Census data highlights a problem for Charlotte County
Published 8:00 am Friday, February 24, 2023
The University of Virginia’s Weldon Cooper Center says that Charlotte County is mainly stagnant, when it comes to population changes. The research team, which monitors population and census data, found Charlotte lost 0.8% of its population over the last two years. Other counties in the region weren’t so lucky. More people are moving to the region, but not enough to offset the losses due to an aging population.
As Hamilton Lombard, the Center’s demographer explains, there are two ways you can grow population: more people moving in than out, or more births than deaths.
“When you look at the region, with the exception of Appomattox County, every locality has had more deaths than births,” Lombard explained. “Some of that is COVID, but rural areas have had an aging population that’s catching up with them.”
Other counties see losses
Data from the Weldon Cooper Center shows population losses for Buckingham (-0.1%) and Prince Edward (-2.1%), while Cumberland and Lunenburg counties population grew 2.1 percent and 0.2 percent respectively.
“Cumberland and Lunenburg had been declining over the last couple of years, but now we’ve seen a boost of people moving out to rural areas particularly since 2020,” Lombard said. “There’s more affordable housing, you have more space, it’s quiet, that’s really what has boosted growth in those two counties.”
In Lunenburg, the Center’s estimates show grew from 11,936 to 11,958 over two years. Now the question is how to keep that positive momentum going.
Lunenburg County Administrator Tracy Gee says they’re working to bring in more industrial opportunities, along with enhanced cellular and broadband services.
“We are working on our cell tower ordinance to make it more desirable for tower site location in our locality,” Gee said, hoping the services will entice more people to live in Lunenburg with the capability to work from home if they wish.
Cumberland County Administrator Derek Stamey says, the suburban lifestyle is something that’s not for everyone anymore.
“Folks want to live where they’ve got some room, they want to live where they’ve got some space,” Stamey explained. “A lot of folks are interested in raising poultry, things like that. I think the rural lifestyle is appealing to people.”
Stamey says the Pandemic could have been the cause for this. But Lombard notes, COVID also caused a lot of issues with the Census’ data collection this past year.
Looking at the state as a whole, Lombard explains the growth has stagnated significantly. Virginia’s population has grown by only 52,000 in the last two years, after expanding by more than 180,000 between 2010 and 2012. Lombard says though a large percentage of growth came from Northern Virginia over the last couple of decades, it’s not really growing anymore.
“If you count the northern counties, it’s just been growing a little bit the last couple of years,” he said. “Virginia has sort of lost its engine of growth, and that’s slowed our overall statewide growth down. When you lose one area where you had a lot of growth, it really slows the growth of your statewide population.”
But returning to the focus on rural communities, he reiterates that glimmer of hope.
“We’ve seen a lot of rural counties, like Prince Edward, where the number of births are going up – the deaths have been going down for a long time,” he said. “I think families have been moving to those localities, and they’ll see a lot of growth in those localities that they’ve been witnessing since the 2000s.”
Pandemic problems for census data
Weldon-Cooper, which relies on different administrative data to collect its information, says the pandemic caused a lot of problems.

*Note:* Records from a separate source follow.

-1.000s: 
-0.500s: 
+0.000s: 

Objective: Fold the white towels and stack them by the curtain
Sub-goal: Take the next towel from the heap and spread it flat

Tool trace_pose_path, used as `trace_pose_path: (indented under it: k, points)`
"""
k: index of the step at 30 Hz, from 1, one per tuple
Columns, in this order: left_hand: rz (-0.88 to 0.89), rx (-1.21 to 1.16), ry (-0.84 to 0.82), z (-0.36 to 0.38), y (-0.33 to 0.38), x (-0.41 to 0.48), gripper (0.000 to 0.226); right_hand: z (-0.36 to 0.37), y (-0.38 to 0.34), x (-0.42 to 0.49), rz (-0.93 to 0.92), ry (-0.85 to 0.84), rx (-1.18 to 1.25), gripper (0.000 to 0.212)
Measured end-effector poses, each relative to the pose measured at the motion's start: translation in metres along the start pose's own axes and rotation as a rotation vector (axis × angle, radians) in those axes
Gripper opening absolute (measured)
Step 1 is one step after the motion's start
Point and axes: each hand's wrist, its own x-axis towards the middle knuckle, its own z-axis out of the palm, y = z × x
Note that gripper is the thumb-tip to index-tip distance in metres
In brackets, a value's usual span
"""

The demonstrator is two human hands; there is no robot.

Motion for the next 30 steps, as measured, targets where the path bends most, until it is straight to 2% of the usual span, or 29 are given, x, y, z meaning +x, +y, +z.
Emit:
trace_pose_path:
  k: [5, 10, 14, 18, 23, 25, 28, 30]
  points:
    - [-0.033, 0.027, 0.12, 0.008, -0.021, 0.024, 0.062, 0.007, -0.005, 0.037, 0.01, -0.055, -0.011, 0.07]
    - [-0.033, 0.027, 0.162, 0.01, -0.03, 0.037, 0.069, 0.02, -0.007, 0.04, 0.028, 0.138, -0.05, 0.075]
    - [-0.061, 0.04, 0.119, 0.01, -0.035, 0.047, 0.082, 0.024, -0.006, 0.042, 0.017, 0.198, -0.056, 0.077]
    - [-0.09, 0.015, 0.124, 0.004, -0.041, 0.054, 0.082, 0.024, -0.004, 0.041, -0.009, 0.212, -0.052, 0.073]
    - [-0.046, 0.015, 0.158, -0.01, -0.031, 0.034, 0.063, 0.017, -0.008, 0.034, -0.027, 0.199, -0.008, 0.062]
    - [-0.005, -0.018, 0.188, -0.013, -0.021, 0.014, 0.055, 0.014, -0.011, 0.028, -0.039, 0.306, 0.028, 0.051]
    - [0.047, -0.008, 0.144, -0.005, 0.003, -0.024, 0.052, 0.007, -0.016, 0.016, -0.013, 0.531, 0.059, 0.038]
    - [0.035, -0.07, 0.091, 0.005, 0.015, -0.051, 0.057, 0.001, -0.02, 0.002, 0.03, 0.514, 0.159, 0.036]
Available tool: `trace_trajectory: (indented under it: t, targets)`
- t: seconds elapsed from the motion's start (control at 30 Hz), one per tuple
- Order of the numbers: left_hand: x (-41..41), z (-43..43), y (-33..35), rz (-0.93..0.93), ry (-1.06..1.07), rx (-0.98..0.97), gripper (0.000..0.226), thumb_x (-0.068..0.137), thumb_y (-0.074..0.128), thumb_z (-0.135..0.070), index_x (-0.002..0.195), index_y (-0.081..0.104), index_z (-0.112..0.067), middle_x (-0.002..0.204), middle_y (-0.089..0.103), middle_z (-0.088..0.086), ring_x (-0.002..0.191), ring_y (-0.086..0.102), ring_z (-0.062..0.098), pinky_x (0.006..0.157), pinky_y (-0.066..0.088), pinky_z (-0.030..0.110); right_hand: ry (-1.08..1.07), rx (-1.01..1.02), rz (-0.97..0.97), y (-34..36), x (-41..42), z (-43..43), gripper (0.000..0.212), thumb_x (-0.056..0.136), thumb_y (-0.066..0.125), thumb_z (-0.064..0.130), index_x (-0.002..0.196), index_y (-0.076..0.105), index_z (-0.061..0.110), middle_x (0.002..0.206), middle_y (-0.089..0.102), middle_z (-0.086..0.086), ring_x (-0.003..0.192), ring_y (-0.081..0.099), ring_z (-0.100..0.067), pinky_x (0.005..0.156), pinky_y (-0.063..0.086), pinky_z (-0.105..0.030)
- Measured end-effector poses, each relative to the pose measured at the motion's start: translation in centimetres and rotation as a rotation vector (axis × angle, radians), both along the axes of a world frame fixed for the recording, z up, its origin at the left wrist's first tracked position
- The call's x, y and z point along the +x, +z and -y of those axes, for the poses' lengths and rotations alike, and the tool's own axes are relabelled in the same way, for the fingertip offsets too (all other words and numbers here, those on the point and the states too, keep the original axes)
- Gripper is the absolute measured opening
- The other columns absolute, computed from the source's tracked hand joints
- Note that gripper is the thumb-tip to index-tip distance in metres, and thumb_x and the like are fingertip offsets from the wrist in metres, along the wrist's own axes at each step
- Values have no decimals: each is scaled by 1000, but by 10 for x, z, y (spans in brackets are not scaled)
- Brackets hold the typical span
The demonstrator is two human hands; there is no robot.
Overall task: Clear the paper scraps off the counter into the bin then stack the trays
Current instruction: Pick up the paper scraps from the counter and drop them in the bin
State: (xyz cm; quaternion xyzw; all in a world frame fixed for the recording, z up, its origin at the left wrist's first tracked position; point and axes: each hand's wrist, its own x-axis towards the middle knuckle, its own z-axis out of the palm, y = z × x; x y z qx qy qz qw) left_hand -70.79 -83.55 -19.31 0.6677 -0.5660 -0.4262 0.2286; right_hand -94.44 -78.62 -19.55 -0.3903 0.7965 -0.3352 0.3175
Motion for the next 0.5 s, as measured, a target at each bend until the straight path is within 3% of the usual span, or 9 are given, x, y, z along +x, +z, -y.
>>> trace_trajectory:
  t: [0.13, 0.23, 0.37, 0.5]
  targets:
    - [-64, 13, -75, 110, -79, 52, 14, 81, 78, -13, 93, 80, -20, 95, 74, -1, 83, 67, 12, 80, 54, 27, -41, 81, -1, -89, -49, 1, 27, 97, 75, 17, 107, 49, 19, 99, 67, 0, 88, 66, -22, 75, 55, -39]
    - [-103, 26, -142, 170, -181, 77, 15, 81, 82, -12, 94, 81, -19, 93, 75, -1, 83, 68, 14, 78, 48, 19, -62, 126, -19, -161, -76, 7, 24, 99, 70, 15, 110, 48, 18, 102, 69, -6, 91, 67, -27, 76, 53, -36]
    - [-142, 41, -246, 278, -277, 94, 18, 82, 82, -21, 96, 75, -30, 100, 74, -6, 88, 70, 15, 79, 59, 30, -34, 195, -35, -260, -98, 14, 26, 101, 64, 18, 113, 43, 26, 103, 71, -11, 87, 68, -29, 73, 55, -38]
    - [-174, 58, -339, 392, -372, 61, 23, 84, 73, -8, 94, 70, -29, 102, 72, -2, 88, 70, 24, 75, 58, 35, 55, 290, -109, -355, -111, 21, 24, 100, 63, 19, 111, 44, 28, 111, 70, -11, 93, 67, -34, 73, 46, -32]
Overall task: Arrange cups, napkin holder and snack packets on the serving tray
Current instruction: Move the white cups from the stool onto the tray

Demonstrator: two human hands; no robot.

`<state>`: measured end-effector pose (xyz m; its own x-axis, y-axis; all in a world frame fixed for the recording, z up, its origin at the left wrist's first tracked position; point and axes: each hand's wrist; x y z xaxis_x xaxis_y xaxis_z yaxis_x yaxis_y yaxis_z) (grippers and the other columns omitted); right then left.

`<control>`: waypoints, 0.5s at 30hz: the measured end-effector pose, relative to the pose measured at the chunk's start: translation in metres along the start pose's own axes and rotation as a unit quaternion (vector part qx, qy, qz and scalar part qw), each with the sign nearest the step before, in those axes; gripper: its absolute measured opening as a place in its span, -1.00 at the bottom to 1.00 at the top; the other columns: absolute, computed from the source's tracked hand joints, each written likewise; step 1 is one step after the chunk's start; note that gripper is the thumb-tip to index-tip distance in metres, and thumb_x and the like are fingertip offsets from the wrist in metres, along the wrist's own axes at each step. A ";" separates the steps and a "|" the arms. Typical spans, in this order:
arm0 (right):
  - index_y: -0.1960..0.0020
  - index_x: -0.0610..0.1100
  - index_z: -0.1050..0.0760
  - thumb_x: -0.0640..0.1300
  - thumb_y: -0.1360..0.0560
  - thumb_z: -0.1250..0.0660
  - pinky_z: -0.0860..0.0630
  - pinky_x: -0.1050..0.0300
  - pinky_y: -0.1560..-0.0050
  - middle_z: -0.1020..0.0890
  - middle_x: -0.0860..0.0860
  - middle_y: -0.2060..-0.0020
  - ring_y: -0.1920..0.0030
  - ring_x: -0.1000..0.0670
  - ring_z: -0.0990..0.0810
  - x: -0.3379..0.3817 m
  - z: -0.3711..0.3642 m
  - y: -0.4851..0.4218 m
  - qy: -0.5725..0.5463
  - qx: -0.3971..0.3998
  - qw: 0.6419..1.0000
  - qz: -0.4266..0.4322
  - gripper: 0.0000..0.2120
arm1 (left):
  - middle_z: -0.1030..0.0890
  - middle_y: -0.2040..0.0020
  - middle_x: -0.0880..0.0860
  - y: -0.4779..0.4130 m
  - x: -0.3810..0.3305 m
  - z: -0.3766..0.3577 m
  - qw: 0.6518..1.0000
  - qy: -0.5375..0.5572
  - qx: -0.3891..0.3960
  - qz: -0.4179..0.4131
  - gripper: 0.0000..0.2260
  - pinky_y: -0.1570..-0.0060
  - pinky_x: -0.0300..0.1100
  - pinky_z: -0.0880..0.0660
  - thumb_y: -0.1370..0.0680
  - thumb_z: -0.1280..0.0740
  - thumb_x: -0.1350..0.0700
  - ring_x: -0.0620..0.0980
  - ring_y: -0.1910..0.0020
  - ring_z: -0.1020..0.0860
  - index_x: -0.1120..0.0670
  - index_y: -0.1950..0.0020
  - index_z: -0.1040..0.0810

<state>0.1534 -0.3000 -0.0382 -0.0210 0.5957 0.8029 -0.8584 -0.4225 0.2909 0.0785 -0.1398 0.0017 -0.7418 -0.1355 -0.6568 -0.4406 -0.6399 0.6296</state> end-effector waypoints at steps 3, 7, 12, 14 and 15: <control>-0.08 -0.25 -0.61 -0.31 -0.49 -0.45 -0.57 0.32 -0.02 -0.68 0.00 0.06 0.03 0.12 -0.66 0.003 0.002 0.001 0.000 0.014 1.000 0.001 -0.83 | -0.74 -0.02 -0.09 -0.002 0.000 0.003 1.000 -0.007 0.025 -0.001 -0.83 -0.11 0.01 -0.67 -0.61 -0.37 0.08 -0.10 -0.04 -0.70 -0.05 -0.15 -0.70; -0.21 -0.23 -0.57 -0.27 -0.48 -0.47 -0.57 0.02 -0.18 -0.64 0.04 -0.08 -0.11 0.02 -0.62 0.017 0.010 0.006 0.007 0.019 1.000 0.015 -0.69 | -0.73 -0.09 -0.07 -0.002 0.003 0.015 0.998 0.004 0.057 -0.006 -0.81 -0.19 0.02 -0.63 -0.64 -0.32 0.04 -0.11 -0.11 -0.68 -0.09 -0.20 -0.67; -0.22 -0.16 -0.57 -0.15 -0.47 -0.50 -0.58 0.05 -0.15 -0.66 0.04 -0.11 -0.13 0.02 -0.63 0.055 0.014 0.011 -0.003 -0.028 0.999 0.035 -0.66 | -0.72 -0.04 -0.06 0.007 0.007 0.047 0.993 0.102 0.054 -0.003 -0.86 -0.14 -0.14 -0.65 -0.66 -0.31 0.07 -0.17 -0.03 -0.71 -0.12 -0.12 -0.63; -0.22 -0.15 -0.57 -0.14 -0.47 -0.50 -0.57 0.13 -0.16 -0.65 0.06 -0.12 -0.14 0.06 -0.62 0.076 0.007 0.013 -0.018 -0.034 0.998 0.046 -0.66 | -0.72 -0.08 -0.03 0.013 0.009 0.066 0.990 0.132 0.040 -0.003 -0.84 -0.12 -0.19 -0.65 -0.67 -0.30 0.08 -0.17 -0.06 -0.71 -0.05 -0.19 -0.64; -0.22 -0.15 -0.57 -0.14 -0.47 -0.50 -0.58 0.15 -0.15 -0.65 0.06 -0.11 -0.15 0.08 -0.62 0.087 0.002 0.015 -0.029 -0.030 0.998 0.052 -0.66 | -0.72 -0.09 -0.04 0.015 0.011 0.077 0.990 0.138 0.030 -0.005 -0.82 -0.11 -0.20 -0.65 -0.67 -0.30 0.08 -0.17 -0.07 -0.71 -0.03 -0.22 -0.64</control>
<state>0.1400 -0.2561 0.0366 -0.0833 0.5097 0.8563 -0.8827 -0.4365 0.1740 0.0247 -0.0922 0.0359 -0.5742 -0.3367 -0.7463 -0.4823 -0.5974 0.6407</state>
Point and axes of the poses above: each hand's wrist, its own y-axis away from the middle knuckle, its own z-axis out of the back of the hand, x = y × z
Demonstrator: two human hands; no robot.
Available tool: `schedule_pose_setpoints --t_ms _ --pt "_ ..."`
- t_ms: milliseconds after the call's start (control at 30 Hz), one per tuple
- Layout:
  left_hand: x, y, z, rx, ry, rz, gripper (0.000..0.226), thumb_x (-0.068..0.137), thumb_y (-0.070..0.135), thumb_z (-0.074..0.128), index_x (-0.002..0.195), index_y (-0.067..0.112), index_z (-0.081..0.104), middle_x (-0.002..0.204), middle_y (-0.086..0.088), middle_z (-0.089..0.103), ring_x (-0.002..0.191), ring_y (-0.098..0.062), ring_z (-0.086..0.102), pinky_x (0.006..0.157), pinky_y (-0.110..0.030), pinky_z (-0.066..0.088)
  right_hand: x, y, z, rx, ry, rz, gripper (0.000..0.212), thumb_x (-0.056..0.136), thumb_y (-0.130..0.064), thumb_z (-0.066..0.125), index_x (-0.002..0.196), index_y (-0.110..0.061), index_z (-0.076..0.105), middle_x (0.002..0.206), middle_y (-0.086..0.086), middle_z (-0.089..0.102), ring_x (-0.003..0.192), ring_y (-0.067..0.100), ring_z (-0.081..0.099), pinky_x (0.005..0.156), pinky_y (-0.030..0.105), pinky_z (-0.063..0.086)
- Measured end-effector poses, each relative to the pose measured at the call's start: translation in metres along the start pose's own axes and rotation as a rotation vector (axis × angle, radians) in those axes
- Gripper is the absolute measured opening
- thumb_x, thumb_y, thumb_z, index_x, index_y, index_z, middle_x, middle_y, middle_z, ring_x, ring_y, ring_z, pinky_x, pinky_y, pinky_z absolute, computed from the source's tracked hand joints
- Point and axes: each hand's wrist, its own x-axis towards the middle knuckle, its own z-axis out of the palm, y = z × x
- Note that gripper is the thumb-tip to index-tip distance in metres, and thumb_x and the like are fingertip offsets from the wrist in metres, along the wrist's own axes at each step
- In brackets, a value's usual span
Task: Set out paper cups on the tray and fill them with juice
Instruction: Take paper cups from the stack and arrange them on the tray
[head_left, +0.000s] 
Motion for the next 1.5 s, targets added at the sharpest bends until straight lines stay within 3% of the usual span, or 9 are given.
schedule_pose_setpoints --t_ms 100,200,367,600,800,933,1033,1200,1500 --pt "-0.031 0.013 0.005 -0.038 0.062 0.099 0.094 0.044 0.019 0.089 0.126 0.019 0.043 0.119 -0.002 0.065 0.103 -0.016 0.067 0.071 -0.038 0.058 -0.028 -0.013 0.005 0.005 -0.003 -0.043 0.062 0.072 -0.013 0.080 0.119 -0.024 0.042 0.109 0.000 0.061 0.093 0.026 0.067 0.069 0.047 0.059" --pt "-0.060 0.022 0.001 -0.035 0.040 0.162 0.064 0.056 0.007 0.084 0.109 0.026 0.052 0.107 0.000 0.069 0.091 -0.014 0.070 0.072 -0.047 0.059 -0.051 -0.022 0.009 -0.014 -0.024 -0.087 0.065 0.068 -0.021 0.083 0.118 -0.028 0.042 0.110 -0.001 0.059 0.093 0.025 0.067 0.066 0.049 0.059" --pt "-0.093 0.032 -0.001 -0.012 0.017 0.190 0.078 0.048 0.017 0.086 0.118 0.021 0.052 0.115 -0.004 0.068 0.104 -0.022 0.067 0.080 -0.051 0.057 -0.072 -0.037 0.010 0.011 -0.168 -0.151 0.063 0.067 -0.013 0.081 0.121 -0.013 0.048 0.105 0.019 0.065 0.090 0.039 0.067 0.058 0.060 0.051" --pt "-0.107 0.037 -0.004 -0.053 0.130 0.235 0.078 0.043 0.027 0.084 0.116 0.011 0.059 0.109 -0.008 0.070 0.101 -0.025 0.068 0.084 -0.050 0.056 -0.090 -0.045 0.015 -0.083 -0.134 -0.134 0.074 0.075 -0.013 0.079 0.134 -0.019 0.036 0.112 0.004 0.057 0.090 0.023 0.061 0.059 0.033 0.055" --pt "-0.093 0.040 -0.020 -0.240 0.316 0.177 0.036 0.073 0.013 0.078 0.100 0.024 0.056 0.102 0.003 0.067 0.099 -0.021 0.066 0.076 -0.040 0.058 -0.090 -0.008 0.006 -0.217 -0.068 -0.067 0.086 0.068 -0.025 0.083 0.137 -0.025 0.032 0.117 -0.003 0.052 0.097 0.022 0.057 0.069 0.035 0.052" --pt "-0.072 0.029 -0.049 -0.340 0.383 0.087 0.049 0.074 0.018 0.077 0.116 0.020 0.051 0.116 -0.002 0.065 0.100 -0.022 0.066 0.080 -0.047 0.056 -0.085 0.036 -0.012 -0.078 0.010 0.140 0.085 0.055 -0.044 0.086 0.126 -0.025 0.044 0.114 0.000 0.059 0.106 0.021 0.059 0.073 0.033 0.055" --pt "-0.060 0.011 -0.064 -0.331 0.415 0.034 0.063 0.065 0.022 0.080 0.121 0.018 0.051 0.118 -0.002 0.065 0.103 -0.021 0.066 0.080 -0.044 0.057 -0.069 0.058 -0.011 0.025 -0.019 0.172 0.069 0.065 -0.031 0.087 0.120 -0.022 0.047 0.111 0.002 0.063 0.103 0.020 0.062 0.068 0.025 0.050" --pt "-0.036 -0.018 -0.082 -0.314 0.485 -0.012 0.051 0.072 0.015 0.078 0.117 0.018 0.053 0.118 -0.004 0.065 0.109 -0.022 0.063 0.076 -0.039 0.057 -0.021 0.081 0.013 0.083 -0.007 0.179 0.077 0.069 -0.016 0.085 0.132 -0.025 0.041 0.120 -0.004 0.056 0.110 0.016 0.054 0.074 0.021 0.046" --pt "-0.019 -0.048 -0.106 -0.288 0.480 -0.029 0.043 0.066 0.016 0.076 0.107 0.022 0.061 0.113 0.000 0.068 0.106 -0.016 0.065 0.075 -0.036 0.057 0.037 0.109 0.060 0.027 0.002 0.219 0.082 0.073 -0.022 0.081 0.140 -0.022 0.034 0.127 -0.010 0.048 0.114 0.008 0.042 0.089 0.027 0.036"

“We use data such as where public school students live, drivers licenses and death data, and residential construction data from local governments,” Lombard explained. “Then it’s a matter of developing a formula that gives you an estimate compared to the actual count. Normally we adjust the formula after the Census, but the past Census had a lot of problems, some because of COVID.”
For example, he explains in Prince Edward County, the Census data was skewed because they missed a good deal of college students who may have returned home to carry out their studies remotely. In order to correct this undercount, they took eight localities with over 20 percent of college students, including Prince Edward County, and benchmarked the 2020 and 2021 populations on their own estimates.
Doug Stanley, Prince Edward County Administrator explains, it’s also about retaining students in the area.
“A lot of folks go away to college and they don’t return, so a part of that is we as a community from an economic development standpoint need to be trying to attract jobs that will bring people back to work here and want to raise a family,” Stanley said.
Looking toward the future, growth in the rural areas dealing with population losses are a way to offset that difference.
“Certainly something like the data center project that Prince Edward County is working on and we’ve got SOVA innovation coming downtown,” Stanley said. “I see some great opportunity on the horizon, but that’s certainly a goal of ours, to not only create jobs, but ones that will bring and keep people here, and stabilize population figures.”